Key differentiator: Wonderment's exception intelligence is stronger than most tools in this category. The platform identifies stalled shipments before customers call, enabling proactive outreach.

Meaningful limitation: Like Malomo, Wonderment is built for Shopify. The absence of a permanent free tier also means it does not belong in a list of genuinely free tools. It belongs here because operations teams frequently encounter it during evaluation and should understand what it does and does not offer for free.

Pro tip: If exception management is your primary need, not customer-facing tracking, evaluate Wonderment and Malomo on trial simultaneously. The 14-day window is enough to see which exception alert logic actually fires on your shipment patterns.

6. Shipwire

Shipwire is a 3PL and fulfillment network that includes tracking as a native function of its fulfillment infrastructure. Merchants using Shipwire for storage and fulfillment get tracking visibility through the Shipwire dashboard at no additional cost.

Best for: Operations that want to outsource fulfillment and get tracking as a built-in feature of that relationship.

Pricing tier: $$ (fulfillment fees apply; tracking itself is included)

Key differentiator: Tracking in Shipwire is connected to actual inventory and order data. You are not just tracking packages. You are tracking packages within the context of which warehouse they shipped from, what inventory was used, and what the order margins look like.

Meaningful limitation: Shipwire is not a standalone tracking tool. Accessing the tracking functionality requires using Shipwire as your fulfillment provider. If you run your own warehouse, Shipwire tracking is not available to you.

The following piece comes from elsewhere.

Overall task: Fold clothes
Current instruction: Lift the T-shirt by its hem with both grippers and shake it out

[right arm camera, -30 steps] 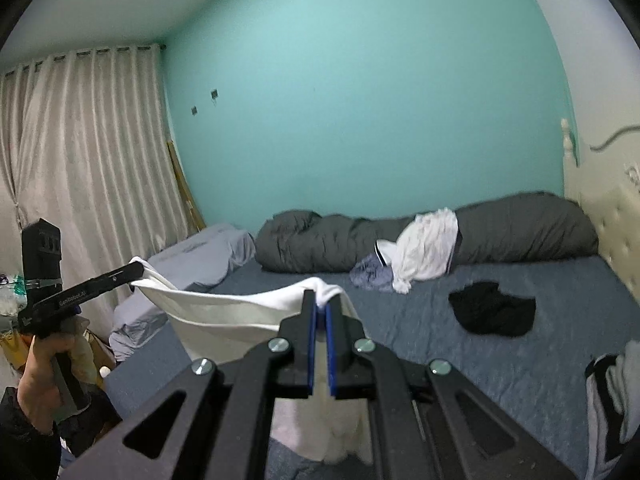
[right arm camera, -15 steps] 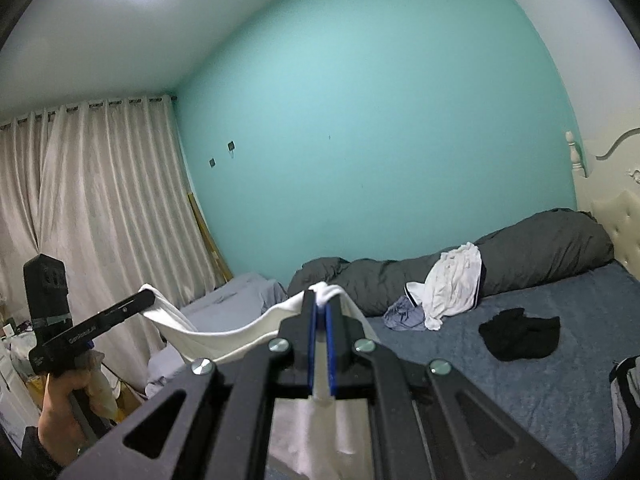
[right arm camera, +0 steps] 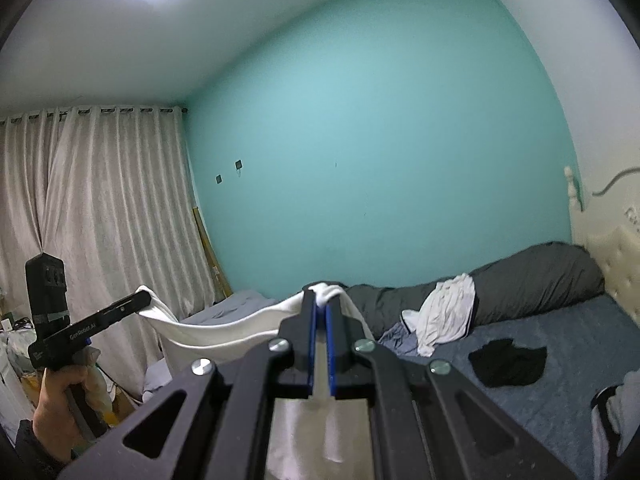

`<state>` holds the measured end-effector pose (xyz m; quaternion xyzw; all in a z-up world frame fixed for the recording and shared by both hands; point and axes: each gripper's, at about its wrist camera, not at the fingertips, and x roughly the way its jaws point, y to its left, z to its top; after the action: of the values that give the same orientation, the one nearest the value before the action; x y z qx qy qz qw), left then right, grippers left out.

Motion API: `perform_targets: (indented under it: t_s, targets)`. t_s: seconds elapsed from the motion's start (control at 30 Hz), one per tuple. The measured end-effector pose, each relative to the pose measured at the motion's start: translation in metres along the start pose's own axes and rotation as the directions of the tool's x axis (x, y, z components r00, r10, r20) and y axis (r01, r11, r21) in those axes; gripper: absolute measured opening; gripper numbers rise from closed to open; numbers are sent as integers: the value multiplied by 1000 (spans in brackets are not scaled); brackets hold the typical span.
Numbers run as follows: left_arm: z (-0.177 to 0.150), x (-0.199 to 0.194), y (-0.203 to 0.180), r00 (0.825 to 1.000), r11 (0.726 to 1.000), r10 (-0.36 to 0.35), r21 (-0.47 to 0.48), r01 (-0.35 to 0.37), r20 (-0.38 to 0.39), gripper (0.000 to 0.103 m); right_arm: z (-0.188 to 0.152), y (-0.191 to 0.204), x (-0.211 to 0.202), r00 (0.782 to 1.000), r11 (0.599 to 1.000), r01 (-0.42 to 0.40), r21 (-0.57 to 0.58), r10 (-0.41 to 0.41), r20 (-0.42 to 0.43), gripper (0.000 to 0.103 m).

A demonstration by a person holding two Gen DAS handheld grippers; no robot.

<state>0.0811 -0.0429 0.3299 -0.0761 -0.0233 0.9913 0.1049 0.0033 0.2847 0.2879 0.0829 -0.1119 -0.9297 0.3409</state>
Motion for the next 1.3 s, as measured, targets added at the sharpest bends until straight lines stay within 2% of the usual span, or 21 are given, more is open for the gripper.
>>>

Understanding how 3PL tracking fits into broader logistics management software architecture helps clarify when a fulfillment-native tracking approach makes sense versus a standalone tracker.

7. Route

Route is a package protection and tracking platform that earns revenue from shipping insurance premiums rather than subscription fees, which enables a tracking product with no direct cost to the merchant.

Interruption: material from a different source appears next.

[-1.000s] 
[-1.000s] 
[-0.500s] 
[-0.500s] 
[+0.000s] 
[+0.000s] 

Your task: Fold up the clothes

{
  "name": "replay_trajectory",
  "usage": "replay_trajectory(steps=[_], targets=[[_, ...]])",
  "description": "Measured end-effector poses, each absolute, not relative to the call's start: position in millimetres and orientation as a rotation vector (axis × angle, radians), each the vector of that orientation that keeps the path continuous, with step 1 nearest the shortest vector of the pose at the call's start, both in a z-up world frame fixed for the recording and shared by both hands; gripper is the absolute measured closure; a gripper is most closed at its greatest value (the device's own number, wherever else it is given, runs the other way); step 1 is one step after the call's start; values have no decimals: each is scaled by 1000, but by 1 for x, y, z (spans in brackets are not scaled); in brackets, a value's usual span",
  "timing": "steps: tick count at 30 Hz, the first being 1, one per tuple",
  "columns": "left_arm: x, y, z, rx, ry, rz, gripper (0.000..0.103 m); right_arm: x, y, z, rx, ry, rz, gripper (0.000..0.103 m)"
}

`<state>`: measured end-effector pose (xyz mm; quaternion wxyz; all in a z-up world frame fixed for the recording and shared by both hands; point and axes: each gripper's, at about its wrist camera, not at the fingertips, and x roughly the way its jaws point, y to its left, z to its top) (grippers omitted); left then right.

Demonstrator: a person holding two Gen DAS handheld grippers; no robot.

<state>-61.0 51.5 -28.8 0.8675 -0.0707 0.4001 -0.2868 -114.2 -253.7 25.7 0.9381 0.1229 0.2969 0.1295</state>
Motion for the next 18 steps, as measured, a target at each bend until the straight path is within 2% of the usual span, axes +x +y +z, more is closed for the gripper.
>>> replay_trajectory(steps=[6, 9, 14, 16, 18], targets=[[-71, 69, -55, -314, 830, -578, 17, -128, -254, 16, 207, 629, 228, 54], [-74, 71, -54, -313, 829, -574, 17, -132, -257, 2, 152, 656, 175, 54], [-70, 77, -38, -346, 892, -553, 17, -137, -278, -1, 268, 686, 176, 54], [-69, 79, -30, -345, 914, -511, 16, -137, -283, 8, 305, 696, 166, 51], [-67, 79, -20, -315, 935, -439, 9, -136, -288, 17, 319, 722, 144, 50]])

Best for: E-commerce merchants who want to offer customers combined tracking and package protection without a separate insurance workflow.

Pricing tier: $ (free for merchants; customers pay optional insurance premiums)

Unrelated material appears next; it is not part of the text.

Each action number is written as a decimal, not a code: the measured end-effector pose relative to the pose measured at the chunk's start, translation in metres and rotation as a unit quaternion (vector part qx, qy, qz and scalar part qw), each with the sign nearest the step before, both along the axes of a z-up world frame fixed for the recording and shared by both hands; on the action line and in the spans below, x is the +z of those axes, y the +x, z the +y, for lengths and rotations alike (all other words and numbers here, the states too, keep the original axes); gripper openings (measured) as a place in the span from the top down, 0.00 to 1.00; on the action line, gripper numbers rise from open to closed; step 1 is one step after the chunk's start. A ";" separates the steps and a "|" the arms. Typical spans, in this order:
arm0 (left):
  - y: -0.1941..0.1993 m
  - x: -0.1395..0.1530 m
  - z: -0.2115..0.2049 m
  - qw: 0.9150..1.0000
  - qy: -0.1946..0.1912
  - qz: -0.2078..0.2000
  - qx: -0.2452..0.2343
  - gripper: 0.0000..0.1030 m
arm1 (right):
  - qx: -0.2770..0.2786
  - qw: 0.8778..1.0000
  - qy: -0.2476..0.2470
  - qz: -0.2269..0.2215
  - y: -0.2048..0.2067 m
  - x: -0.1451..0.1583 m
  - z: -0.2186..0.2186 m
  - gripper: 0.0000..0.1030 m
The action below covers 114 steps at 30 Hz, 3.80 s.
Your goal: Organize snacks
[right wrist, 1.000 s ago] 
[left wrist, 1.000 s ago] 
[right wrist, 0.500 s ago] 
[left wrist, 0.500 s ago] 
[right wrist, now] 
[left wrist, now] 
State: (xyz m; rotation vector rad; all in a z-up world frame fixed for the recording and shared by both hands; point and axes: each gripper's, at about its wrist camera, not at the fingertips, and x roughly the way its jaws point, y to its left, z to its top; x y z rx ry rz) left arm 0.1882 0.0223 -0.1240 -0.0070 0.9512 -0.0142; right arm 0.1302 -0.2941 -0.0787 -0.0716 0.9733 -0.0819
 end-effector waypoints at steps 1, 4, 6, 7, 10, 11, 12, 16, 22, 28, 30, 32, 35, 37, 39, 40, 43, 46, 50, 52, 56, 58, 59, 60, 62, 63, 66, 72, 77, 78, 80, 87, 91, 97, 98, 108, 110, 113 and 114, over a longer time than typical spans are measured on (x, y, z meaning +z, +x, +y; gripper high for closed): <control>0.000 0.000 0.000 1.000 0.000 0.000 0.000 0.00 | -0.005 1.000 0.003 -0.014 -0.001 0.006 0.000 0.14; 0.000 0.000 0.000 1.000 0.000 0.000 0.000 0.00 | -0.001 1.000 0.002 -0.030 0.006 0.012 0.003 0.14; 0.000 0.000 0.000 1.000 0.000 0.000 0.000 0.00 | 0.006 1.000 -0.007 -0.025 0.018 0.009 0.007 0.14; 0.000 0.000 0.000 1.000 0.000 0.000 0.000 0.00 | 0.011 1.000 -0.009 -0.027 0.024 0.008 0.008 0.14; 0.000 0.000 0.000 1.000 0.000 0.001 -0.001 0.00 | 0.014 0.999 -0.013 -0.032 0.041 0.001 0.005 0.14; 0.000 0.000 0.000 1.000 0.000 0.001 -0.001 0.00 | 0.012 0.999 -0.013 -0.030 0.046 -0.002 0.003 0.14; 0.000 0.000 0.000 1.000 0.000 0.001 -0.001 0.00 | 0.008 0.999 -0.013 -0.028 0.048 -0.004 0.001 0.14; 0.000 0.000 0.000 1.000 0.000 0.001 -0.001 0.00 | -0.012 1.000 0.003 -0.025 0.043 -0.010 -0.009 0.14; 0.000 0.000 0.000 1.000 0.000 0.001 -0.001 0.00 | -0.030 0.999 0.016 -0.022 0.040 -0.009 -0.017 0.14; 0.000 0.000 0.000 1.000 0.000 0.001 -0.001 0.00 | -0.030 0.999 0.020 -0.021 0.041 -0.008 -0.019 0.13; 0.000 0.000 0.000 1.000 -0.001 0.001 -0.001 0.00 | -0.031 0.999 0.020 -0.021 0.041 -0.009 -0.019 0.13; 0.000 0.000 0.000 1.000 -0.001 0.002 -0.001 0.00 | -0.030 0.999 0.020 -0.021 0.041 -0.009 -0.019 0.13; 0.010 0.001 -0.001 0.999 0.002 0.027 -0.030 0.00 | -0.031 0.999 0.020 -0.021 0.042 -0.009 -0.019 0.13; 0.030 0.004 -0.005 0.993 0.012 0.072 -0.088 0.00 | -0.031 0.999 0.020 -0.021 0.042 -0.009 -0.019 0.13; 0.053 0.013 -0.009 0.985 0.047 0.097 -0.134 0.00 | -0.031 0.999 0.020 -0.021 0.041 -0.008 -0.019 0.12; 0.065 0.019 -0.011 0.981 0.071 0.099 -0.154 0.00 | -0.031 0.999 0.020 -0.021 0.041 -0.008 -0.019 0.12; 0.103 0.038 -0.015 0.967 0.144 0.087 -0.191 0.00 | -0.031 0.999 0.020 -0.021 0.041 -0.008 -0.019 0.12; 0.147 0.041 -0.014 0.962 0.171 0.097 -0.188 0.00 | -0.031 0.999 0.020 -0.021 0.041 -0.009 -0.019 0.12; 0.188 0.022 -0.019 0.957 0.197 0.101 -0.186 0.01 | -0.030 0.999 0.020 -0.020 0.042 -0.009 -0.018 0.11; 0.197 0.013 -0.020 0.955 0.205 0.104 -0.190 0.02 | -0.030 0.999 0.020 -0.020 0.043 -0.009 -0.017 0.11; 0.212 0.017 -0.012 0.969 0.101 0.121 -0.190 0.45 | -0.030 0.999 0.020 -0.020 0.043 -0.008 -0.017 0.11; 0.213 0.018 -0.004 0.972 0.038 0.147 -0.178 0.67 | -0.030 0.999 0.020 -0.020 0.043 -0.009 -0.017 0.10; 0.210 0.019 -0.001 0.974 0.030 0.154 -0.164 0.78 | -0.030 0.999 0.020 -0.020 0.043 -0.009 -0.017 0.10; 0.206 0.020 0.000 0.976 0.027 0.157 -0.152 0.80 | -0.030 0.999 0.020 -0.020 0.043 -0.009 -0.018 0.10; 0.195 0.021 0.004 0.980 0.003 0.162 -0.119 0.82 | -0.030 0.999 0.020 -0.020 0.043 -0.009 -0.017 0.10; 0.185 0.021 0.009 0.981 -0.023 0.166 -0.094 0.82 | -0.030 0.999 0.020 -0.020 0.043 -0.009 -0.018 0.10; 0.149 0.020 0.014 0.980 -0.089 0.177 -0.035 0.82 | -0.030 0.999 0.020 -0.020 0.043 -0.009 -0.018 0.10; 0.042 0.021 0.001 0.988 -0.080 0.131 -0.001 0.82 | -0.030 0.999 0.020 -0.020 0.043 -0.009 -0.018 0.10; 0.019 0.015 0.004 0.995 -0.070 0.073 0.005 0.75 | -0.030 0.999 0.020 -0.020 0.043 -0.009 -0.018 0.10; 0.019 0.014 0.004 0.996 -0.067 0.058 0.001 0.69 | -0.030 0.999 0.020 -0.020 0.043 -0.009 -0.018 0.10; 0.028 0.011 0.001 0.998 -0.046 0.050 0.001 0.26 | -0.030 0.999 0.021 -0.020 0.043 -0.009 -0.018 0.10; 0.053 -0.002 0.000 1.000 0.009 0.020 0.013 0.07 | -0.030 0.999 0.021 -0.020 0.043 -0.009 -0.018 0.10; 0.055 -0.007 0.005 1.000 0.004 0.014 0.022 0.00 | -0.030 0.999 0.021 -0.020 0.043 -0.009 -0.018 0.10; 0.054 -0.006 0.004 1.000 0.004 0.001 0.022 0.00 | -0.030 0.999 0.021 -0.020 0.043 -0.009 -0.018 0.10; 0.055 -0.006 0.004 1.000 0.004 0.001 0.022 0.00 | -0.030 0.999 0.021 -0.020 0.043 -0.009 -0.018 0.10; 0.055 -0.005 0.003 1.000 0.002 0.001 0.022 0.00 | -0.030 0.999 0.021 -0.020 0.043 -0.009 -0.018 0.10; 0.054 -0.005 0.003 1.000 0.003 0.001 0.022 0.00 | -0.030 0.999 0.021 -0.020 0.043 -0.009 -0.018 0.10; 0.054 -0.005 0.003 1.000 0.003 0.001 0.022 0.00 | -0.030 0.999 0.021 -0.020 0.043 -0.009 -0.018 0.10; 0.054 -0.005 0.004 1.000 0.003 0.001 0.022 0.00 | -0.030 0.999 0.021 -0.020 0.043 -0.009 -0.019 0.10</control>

Key differentiator: The business model. Route aligns tracking with insurance, creating a unified post-purchase experience where customers can file claims directly through the same interface they use to track shipments.

Meaningful limitation: Route's tracking data is dependent on carrier API quality. On USPS domestic shipments, the data lag is often 4-8 hours between physical scan and Route status update. For premium shipping promises, that gap creates customer service problems rather than solving them.

Route also has limited appeal for B2B or freight operations. The product is designed for consumer e-commerce parcel tracking.

What Free Tracking Tools Cannot Do

Most free shipment tracking software is built for a specific, narrow use case: consumer parcel tracking for e-commerce operations using standard carriers. When your operation deviates from that baseline, the gaps appear fast.

Custom carrier contracts. UPS and FedEx both offer negotiated rate structures for high-volume shippers. The tracking data associated with those contracts often flows through account-specific APIs, not the public carrier APIs that free tools use. Tracking accuracy degrades.

Freight and LTL shipments. Free tools are optimized for small parcel. Less-than-truckload (LTL) and full truckload freight tracking requires different data sources, different polling logic, and different exception rules. Tools like Project44 and FourKites exist specifically for this layer, and neither has a meaningful free tier.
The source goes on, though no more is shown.